Task requirements → Could you reproduce the line where "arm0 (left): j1" occurs and all lines after it in the listing below, through the final one, without changing anything?

Data →
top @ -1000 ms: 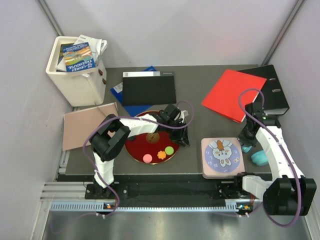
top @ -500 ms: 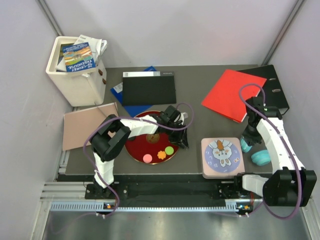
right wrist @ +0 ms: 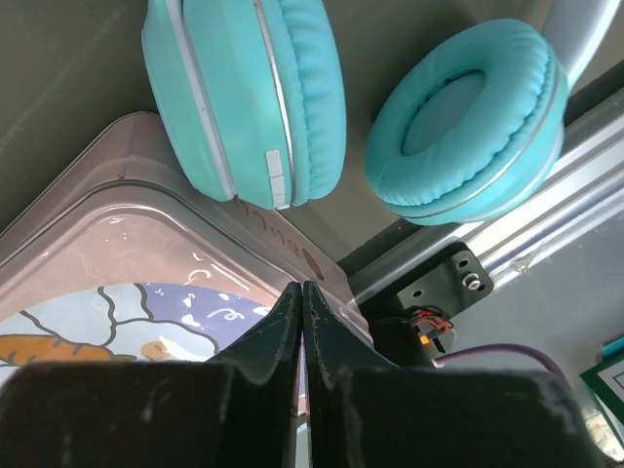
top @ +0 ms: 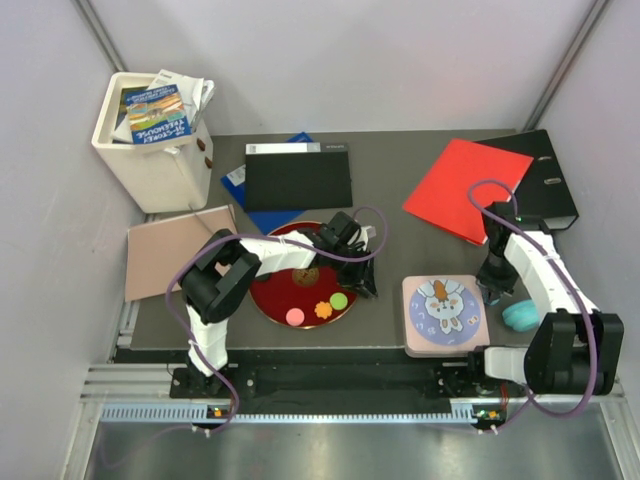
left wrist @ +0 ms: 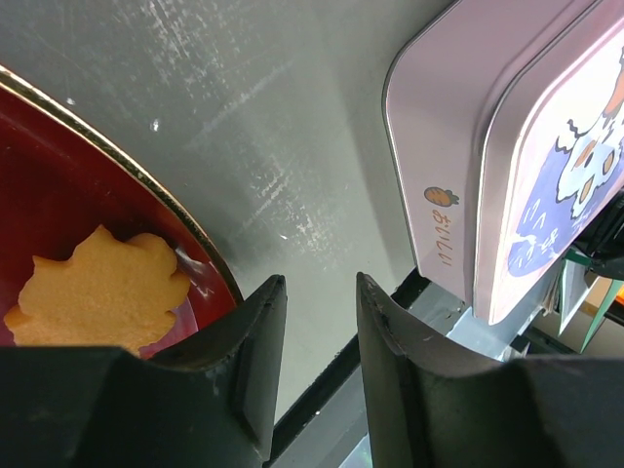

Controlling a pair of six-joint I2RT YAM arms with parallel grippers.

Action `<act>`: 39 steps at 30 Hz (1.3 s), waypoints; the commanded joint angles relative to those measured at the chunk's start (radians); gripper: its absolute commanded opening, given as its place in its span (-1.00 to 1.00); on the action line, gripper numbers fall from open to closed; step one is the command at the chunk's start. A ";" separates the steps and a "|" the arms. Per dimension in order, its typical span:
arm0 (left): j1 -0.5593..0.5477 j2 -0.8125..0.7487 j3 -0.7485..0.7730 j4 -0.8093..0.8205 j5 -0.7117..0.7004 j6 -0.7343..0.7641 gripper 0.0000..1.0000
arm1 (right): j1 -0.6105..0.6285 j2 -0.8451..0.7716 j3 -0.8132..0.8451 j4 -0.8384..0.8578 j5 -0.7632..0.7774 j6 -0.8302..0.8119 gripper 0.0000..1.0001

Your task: Pack the cookies

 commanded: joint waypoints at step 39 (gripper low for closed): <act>-0.056 0.067 0.115 0.040 0.080 0.013 -0.19 | -0.011 0.096 0.078 0.001 0.014 -0.084 -1.00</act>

Response for this exercise →
arm0 (left): j1 -0.5593..0.5477 j2 -0.8125..0.7487 j3 -0.7485..0.7730 j4 -0.8093..0.8205 j5 -0.7117..0.7004 j6 -0.7343..0.7641 gripper 0.0000..1.0000
arm1 (right): j1 -0.6105..0.6285 j2 -0.8451..0.7716 j3 -0.8132..0.8451 j4 -0.8384..0.8578 j5 -0.7632..0.7774 j6 -0.8302..0.8119 gripper 0.0000..1.0001

Your task: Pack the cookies

 commanded: joint waypoints at step 39 (gripper low for closed): <act>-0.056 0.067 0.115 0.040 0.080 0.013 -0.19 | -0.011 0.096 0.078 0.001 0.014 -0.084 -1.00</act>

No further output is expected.